_PROMPT:_ Comb the records below for the string "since" and copy each line where it turns up.

Stored entries:
* * * * * * *
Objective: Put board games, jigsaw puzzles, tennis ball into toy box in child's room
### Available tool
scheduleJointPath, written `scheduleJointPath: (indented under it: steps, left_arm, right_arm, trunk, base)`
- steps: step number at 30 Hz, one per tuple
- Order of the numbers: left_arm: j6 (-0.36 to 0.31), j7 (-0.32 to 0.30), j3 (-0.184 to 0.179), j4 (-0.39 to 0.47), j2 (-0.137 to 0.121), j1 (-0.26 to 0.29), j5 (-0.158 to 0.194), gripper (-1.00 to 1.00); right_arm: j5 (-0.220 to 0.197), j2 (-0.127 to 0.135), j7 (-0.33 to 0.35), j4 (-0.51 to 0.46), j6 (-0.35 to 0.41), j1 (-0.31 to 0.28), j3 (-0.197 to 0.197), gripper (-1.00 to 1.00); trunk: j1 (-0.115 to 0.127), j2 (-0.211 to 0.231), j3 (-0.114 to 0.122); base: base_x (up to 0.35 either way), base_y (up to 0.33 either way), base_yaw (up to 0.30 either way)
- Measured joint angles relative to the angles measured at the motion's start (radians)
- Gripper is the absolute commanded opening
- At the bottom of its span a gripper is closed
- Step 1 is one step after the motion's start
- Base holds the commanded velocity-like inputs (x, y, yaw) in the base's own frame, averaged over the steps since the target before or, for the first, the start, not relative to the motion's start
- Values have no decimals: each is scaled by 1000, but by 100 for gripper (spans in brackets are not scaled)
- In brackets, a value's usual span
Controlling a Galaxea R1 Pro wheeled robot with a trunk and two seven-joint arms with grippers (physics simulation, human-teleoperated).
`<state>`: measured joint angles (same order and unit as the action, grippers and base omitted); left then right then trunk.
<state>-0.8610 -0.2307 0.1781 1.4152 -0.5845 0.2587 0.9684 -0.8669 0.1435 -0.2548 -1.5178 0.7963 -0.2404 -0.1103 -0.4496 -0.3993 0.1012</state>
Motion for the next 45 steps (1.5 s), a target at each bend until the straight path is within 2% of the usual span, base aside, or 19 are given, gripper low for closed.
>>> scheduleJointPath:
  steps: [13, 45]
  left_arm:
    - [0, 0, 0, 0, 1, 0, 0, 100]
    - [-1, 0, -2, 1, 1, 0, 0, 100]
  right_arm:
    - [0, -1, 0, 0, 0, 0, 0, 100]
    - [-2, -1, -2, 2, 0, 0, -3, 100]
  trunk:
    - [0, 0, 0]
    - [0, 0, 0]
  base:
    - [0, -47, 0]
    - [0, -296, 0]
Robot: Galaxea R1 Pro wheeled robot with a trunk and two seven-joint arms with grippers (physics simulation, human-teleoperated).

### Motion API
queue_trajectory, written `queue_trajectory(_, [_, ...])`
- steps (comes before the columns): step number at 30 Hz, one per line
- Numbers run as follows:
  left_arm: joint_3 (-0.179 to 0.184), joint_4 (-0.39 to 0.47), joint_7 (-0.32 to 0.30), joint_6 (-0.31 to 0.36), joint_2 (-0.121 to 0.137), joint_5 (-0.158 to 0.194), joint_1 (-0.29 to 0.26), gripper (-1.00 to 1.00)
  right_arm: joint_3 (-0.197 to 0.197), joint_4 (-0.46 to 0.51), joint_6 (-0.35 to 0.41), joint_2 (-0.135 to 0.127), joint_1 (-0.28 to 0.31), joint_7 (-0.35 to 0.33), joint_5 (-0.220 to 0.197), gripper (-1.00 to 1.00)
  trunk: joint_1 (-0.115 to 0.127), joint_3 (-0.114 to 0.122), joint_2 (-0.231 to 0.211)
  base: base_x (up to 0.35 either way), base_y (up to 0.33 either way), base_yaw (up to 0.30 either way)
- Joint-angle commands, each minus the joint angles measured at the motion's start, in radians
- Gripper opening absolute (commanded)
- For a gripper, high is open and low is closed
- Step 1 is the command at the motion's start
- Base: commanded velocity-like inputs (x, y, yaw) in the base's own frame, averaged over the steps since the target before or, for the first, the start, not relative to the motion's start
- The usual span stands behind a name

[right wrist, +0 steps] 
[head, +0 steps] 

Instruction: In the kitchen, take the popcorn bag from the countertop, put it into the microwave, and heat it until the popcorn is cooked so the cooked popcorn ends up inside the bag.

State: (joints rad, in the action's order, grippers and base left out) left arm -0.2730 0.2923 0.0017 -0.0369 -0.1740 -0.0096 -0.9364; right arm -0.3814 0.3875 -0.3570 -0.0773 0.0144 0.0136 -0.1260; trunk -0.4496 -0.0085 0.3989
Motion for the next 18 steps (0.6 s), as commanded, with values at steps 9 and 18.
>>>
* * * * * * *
_SOLUTION:_
- Base holds the commanded velocity-like inputs (x, y, yaw) in the base's own frame, averaged over the steps since the target before or, for the first, the start, not relative to the motion's start
- Base: commanded velocity-like inputs (x, y, yaw) in the base's own frame, averaged over the steps since the target before or, for the first, the start, not relative to the motion's start

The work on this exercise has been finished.